My objective in this article is to achieve a clearer understanding of the conception of political equality that informs at least some of these democratic designs in relation to equality of opportunity, but also in relation to agency, both individual and collective.
To do so, I will focus, in the first section, on the methods of participant selection advocated to secure equal presence. According to what principle is participation distributed? If it is according to the equal chance or equal probability principle, rather than equal opportunity, what difference does this make in terms of the underlying conception of political equality? Is ‘equal presence’ conceived strictly in individualist terms or is it related to groups? And, if so, how?
In the second section, I consider the issue of voice. Achieving equality in this context is conceived in terms of equalising opportunities for influence among participants (Fishkin, 2009: 100–101; Fung, 2003: 348; Smith, 2009: 21–22). I intend to clarify the conditions the designs establish to achieve this objective despite the existence of background inequalities. How is the political agency of participants understood and facilitated in this respect? And what does this say about the underlying conception of political equality?

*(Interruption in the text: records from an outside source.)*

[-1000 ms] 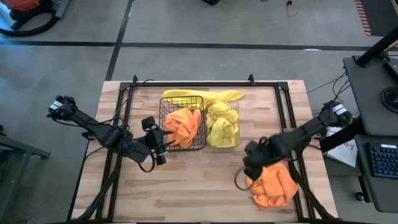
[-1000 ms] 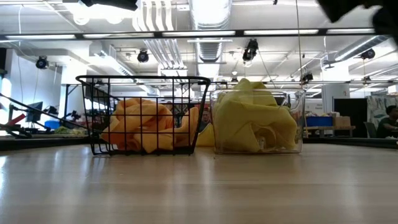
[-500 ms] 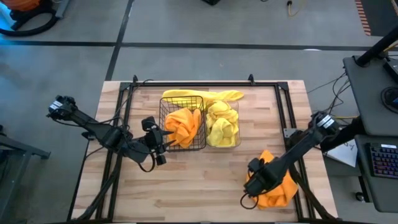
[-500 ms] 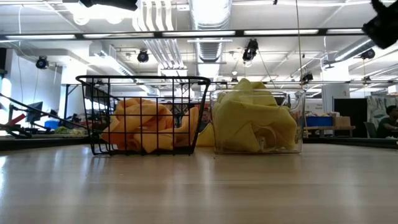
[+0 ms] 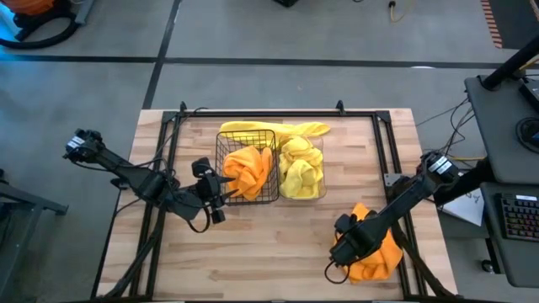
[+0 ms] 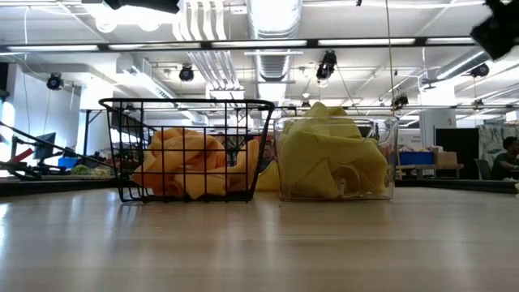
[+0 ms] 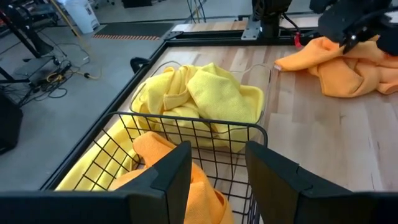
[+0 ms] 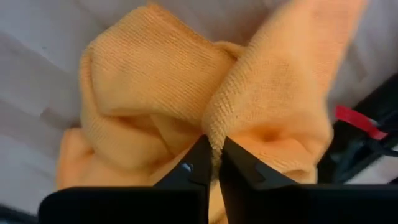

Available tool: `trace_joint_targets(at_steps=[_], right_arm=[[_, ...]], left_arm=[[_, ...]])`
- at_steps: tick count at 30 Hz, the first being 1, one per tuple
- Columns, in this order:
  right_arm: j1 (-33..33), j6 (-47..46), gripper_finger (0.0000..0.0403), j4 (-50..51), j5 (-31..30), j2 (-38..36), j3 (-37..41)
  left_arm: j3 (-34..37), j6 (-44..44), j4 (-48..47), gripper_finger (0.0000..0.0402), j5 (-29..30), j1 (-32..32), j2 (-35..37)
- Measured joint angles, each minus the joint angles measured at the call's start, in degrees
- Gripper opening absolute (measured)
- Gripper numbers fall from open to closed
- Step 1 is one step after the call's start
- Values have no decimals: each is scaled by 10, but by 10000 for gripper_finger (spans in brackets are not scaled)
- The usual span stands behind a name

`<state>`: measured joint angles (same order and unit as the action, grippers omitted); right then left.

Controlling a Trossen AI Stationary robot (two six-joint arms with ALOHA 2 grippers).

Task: Sort microfiber towel by color & place in baskets
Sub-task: Put the orange microfiber towel into the wire basket

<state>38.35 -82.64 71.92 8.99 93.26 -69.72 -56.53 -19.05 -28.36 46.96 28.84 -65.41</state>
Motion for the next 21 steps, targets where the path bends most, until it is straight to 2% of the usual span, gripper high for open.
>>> trace_joint_targets(at_steps=[2,5,8,12,17,21], right_arm=[[0,0,11,35,-12,-19,-17],[0,-3,10,93,-58,-51,-54],[0,-5,9,126,-137,-87,-96],[0,38,9,125,-260,-130,-156],[0,199,9,62,-374,-164,-228],[0,385,9,-54,-418,-185,-258]], left_arm=[[0,3,8,136,-13,0,0],[1,30,26,136,-85,0,0],[7,74,72,136,-151,1,-3],[10,112,123,136,-165,2,-12],[10,136,182,136,-161,2,-17],[10,174,236,145,-161,2,-17]])
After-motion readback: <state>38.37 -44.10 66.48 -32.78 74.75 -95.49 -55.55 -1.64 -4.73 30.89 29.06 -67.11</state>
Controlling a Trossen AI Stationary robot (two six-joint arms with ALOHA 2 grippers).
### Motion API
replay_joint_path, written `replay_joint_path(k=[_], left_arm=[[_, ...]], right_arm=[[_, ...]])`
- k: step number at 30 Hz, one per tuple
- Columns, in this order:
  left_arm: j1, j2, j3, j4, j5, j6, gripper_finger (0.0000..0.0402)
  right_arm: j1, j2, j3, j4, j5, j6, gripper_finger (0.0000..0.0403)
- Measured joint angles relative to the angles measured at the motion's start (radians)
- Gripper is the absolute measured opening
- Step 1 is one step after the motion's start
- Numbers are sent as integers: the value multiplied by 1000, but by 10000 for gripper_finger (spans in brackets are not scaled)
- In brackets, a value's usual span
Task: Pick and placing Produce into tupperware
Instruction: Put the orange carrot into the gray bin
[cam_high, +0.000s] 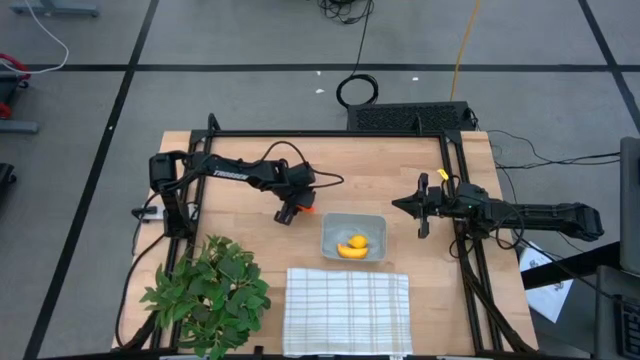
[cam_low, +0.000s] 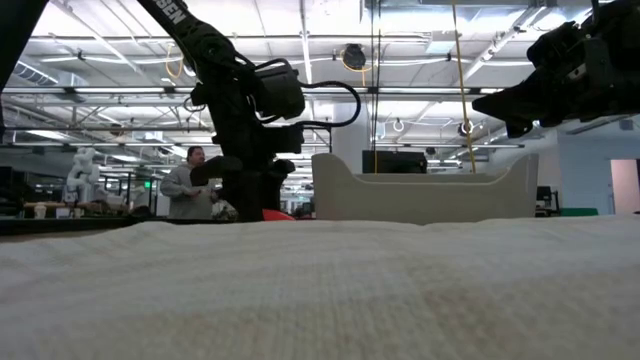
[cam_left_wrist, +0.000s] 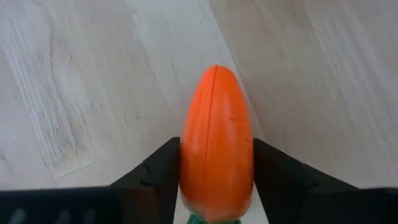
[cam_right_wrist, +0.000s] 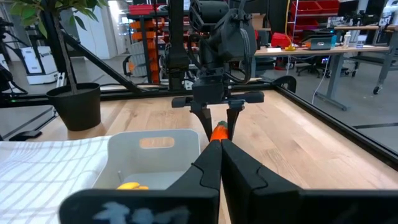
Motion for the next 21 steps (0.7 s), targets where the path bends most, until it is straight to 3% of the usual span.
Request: replay_joint_path(k=[5,11,21], left_arm=[[0,-2,0,0,-1,-3,153],[-9,-11,1,-5,-78,-26,169],[-10,-110,1,-4,-72,-28,172]], right_arm=[[0,0,0,0,0,0,0],[0,0,0,0,0,1,0],[0,0,-1,2,0,1,0]])
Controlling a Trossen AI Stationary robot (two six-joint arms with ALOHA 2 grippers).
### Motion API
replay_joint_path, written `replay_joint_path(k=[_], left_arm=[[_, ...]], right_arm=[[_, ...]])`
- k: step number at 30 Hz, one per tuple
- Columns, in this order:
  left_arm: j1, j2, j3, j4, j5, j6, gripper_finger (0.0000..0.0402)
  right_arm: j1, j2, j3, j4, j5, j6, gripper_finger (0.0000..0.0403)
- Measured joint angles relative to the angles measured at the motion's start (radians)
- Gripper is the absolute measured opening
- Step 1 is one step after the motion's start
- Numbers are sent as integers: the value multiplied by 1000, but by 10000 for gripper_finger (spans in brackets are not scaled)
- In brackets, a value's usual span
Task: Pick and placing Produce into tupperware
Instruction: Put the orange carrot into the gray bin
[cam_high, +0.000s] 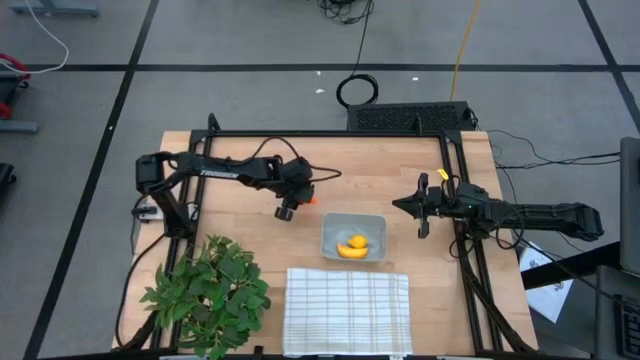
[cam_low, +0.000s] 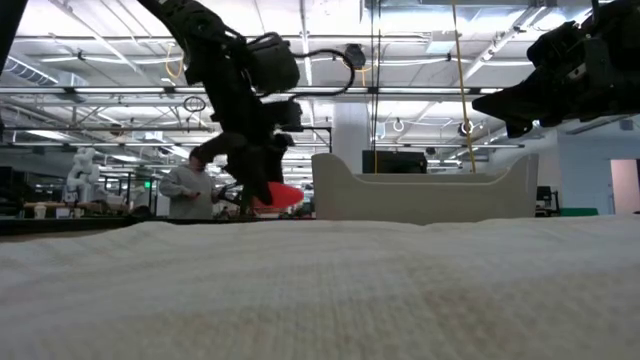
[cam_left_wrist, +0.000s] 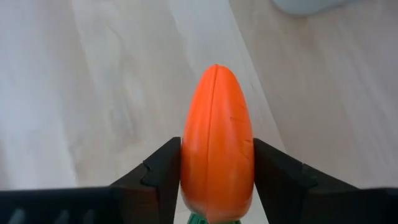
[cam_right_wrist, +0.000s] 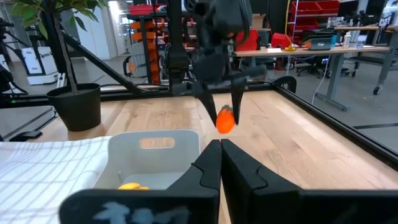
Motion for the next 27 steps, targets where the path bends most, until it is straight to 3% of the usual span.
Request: replay_joint_path(k=[27], left_arm=[[0,-378,1,33,21,-179,173]], right_arm=[[0,0,0,0,0,0,0]])
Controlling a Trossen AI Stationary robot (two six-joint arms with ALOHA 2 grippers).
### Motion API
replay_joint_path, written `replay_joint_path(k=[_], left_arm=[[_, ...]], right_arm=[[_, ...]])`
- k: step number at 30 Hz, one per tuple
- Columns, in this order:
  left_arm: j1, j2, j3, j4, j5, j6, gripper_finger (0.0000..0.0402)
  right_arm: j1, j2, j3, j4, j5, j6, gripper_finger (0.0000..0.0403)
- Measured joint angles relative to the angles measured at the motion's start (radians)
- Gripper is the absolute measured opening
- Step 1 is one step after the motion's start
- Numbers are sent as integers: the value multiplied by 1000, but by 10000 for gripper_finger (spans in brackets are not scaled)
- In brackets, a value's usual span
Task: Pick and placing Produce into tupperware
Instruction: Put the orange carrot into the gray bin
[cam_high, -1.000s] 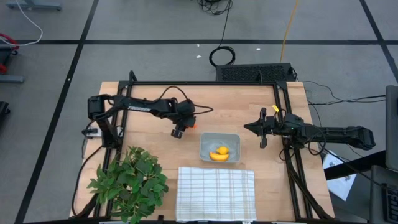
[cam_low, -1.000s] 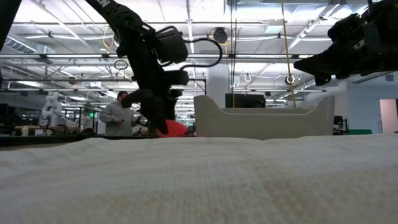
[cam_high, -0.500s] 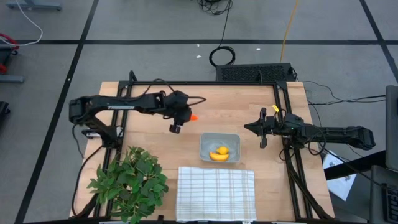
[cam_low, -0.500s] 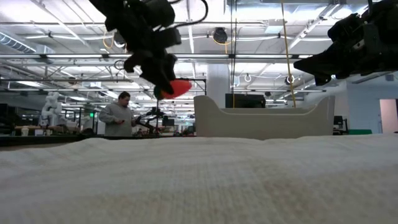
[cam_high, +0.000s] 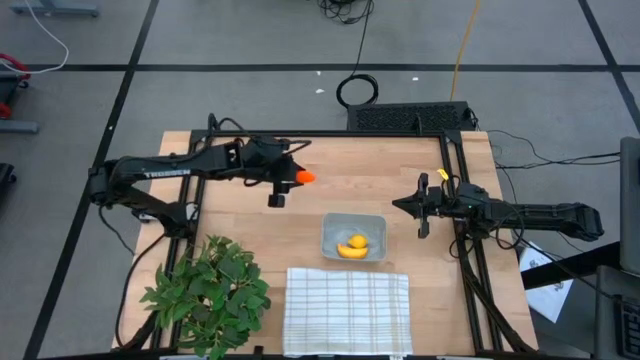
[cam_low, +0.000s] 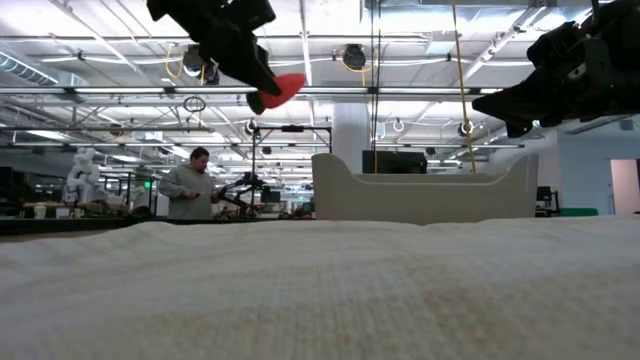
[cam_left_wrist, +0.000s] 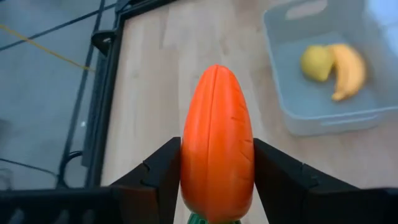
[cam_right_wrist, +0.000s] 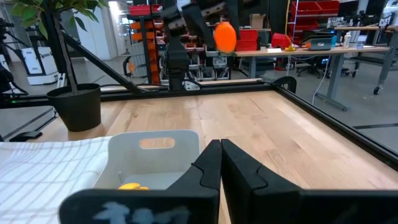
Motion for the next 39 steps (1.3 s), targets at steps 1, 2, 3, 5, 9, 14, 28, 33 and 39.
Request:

Given the proliferation of innovative democratic designs, I cannot aim to cover them all in one article. I will focus my enquiry on one family of designs, often referred to as deliberative mini-publics (Ryan and Smith, 2014: 20–21). 2 These designs bring together ordinary citizens to deliberate over public policy issues, such as health care, local budgets, environmental issues, etc. They are usually convened by a public authority or by independent, non-profit organisations. In most cases, mini-publics have no authority to make legally binding decisions; their aims are either to make recommendations to government decision makers or to empower participants and stimulate public discourse over important public policy issues. The quality of deliberations between participants is a key concern.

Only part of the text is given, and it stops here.